Desenvolvido por pesquisadores da Universidade de Sherbrooke, no Canadá, um drone com pequenas 'garras' conseguiu pousar e se fixar em superfícies escorregadias e inclinadas. Este aparelho, denominado Ice Dart, foi criado para pousar em locais onde encontrar um local seguro para aterrissagem é extremamente difícil. As informações sobre esta tecnologia foram publicadas em meados do ano na publicação IEEE Xplore.
Testes em gelos da Islândia
A tecnologia foi testada em icebergs e em uma geleira no sudeste da Islândia. Durante os experimentos, o drone pousou com sucesso em superfícies com inclinação de até 58 graus e com vento de até 30 km/h, demonstrando uma taxa de sucesso de cem por cento.
O Ice Dart é equipado com quatro pernas dispostas em cruz e um sistema de suspensão que amortece o processo de pouso. Os elementos principais de fixação são peças especiais nas pernas — dois pequenos espigões retráteis de tamanhos diferentes, chamados microespigões. Ao entrar em contato com a superfície durante o pouso, esses espigões agarram-se ao gelo, ajudando a manter o Ice Dart.
O mecanismo foi inspirado nas garras dos gatos. A ideia dos pesquisadores era ativar os espigões durante o pouso, independentemente da orientação do drone ou das características da superfície. Os espigões em cada perna têm tamanhos diferentes, permitindo que o drone se adapte a superfícies inclinadas: o maior é usado quando é necessário mais esforço para manter o equipamento, e o menor onde a pressão é menor.

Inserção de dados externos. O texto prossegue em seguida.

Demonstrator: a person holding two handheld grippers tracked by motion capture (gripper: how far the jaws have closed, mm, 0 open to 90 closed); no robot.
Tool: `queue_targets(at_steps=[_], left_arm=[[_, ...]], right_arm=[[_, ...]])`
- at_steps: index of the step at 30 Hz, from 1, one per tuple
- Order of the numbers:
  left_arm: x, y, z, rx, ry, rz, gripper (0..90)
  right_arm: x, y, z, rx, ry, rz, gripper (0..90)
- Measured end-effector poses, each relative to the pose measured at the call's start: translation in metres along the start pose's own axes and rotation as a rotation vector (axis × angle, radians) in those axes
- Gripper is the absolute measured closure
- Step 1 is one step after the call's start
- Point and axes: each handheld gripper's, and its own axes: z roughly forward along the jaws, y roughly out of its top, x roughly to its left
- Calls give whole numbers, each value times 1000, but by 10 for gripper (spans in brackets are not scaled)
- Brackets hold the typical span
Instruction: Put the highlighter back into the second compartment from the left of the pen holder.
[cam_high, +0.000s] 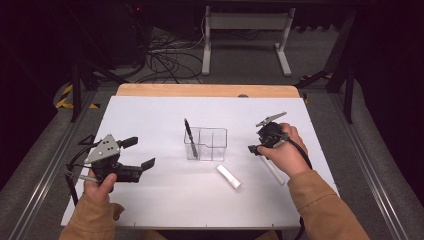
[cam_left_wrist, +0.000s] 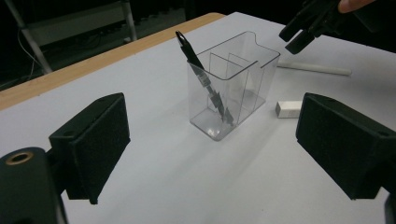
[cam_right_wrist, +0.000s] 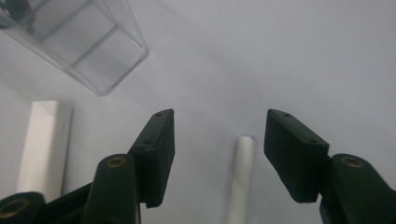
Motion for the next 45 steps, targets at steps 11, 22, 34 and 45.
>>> queue_targets(at_steps=[11,22,34,45], left_arm=[[0,0,0,3,-3,-2,104],[0,-1,1,5,-10,-7,105],[-1,-1,1,7,-12,-5,105],[-1,-1,0,6,-12,-9,104]], right_arm=[[-4,-8,9,165,-31,72,506],[-7,-14,13,266,-56,140,607],[-8,-18,19,350,-99,173,767],[-6,-19,24,368,-117,176,790]])
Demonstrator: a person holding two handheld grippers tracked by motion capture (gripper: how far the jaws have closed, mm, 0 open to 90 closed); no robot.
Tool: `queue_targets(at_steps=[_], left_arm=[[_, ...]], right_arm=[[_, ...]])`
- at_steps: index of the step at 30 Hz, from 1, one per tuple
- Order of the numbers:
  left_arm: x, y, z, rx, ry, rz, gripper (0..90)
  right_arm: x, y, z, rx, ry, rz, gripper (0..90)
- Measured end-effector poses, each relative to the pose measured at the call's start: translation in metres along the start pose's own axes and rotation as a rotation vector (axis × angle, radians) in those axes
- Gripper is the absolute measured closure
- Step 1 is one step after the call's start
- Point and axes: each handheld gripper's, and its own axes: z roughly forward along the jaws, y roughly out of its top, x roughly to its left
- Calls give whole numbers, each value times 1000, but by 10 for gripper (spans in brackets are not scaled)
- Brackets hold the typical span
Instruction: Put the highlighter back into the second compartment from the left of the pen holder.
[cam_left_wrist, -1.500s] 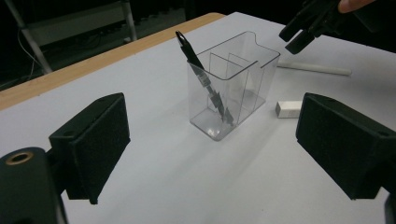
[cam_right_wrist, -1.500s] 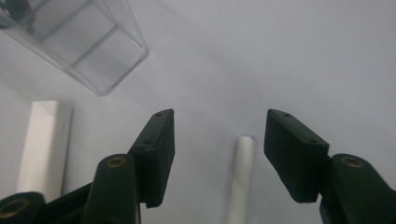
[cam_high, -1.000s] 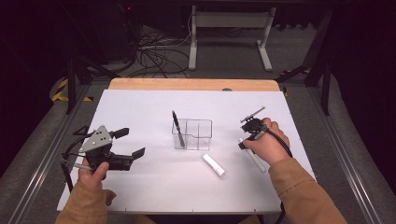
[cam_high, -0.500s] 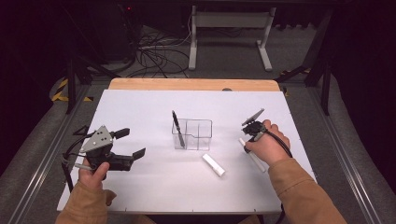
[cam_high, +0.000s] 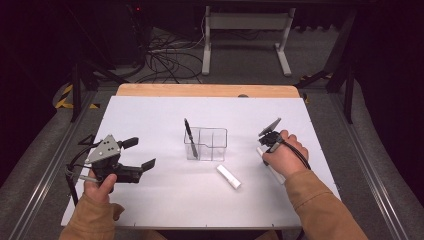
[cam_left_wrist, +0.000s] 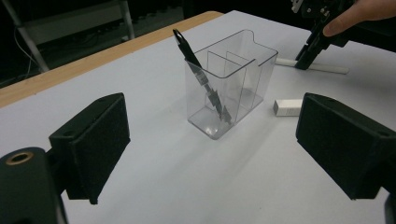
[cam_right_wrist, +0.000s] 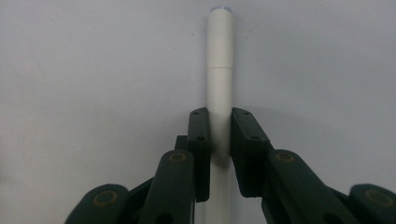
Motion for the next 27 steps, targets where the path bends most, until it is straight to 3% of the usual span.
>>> queue_targets(at_steps=[11,22,27], left_arm=[[0,0,0,4,2,7,104],[0,0,0,1,1,3,104],[0,0,-1,0,2,3,105]], right_arm=[[-1,0,-21,-125,18,-6,791],[2,1,-33,-158,21,-18,791],[3,2,-40,-203,19,-42,791]])
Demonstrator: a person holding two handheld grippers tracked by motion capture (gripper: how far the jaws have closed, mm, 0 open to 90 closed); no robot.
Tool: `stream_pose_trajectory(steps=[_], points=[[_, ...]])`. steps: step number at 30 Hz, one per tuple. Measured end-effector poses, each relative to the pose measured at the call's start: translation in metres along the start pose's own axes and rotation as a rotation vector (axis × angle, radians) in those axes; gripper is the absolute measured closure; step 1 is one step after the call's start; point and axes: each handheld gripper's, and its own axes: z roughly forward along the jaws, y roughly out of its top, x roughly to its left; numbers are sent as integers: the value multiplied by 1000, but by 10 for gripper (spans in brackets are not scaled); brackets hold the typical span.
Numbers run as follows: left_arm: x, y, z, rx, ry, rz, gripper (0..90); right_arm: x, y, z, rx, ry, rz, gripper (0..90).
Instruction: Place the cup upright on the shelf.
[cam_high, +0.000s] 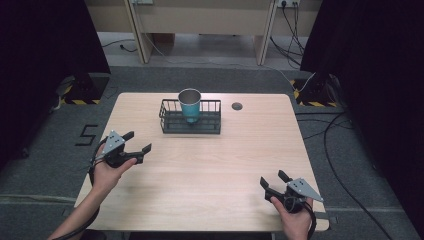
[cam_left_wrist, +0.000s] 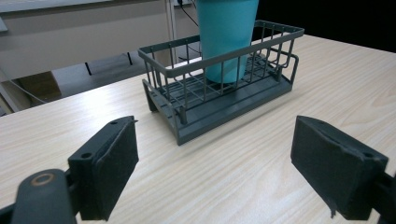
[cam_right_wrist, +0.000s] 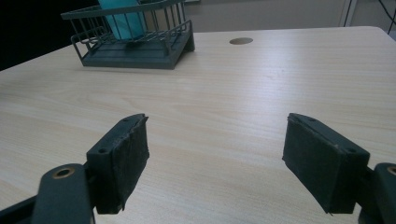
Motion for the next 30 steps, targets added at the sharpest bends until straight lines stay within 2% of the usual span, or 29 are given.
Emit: stream_pose_trajectory(steps=[14,30], points=[[0,-17,-17,6,9,-20,143,0,0,-1,0,-2,2,229],[4,-42,-29,39,28,-48,143,0,0,0,1,-2,0,229]])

O Ice Dart pesa 2,65 kg e possui uma estrutura de fibra de carbono. Durante os testes na geleira Fjallsjökull, na Islândia, o drone atingiu velocidades de até 10 km/h. Os experimentos foram realizados em temperaturas entre 0 °C e 10 °C e sob ventos fortes.
Perspectivas de uso da tecnologia
Para os cientistas, a possibilidade de pousar em vez de voar continuamente pode mudar os métodos de aplicação de drones em campo. No solo, o equipamento consome significativamente menos energia, o que garante períodos de observação mais longos. No caso de icebergs, isso permitirá que o Ice Dart permaneça no local por dias ou meses, fornecendo um monitoramento mais detalhado do que voos rápidos.

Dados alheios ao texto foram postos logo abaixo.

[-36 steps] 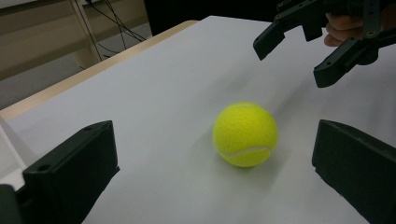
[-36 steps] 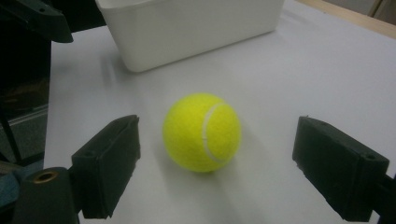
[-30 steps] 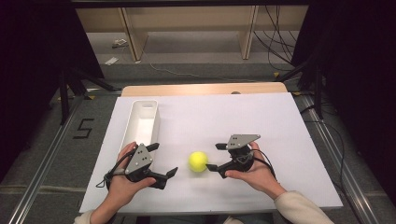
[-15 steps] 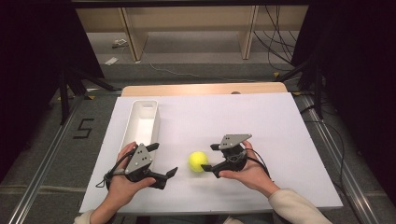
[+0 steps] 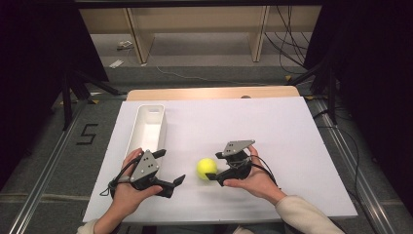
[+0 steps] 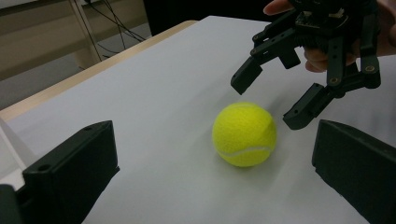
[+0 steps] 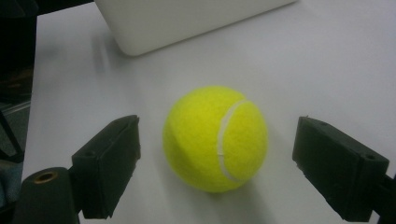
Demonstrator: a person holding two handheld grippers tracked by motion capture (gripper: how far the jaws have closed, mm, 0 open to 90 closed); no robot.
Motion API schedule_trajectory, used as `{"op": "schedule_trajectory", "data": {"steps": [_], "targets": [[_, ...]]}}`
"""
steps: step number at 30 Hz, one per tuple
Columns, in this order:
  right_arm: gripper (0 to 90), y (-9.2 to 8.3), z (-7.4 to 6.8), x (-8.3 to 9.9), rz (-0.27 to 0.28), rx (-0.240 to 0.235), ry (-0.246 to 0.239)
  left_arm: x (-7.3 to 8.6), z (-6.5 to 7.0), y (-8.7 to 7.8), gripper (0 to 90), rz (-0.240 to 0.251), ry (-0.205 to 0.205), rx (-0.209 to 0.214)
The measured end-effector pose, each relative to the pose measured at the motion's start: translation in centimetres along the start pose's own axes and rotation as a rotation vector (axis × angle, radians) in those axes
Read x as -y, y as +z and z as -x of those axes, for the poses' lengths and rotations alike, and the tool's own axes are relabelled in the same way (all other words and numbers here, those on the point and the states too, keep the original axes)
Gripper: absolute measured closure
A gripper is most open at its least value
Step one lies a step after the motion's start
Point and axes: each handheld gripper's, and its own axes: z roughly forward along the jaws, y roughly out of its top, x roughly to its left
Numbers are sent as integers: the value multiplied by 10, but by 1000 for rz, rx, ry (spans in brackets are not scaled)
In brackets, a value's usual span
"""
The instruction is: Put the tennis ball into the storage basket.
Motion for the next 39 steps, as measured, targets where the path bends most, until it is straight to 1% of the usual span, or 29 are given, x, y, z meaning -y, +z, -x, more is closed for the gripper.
{"op": "schedule_trajectory", "data": {"steps": [6,13,23,28,29,31,34,39], "targets": [[158,8,-1,-1,-13,-4,10,0,0,0,0,0,1,1],[158,14,-1,-1,-26,0,9,0,0,0,0,0,2,2],[158,24,-2,-1,-48,-9,10,0,0,0,0,0,2,3],[158,30,-2,-1,-57,-9,8,0,0,0,0,1,0,3],[158,31,-2,-1,-55,-7,1,0,0,0,0,1,0,3],[158,31,-1,-1,-62,-8,15,0,0,0,0,0,0,3],[158,33,0,-1,-61,-4,21,0,0,0,0,1,0,4],[158,38,-1,0,-74,-10,16,0,0,0,0,1,0,4]]}}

Além disso, esta tecnologia pode complementar os métodos existentes de detecção de icebergs, utilizados por satélites e navios. De acordo com o artigo, o drone pode ser potencialmente usado também em formações de gelo que são difíceis de rastrear por outros métodos.
Os desenvolvedores planejam aprimorar ainda mais o Ice Dart. Entre os objetivos futuros estão garantir a seleção autônoma de um local adequado para pouso e desenvolver um sistema de decolagem de emergência.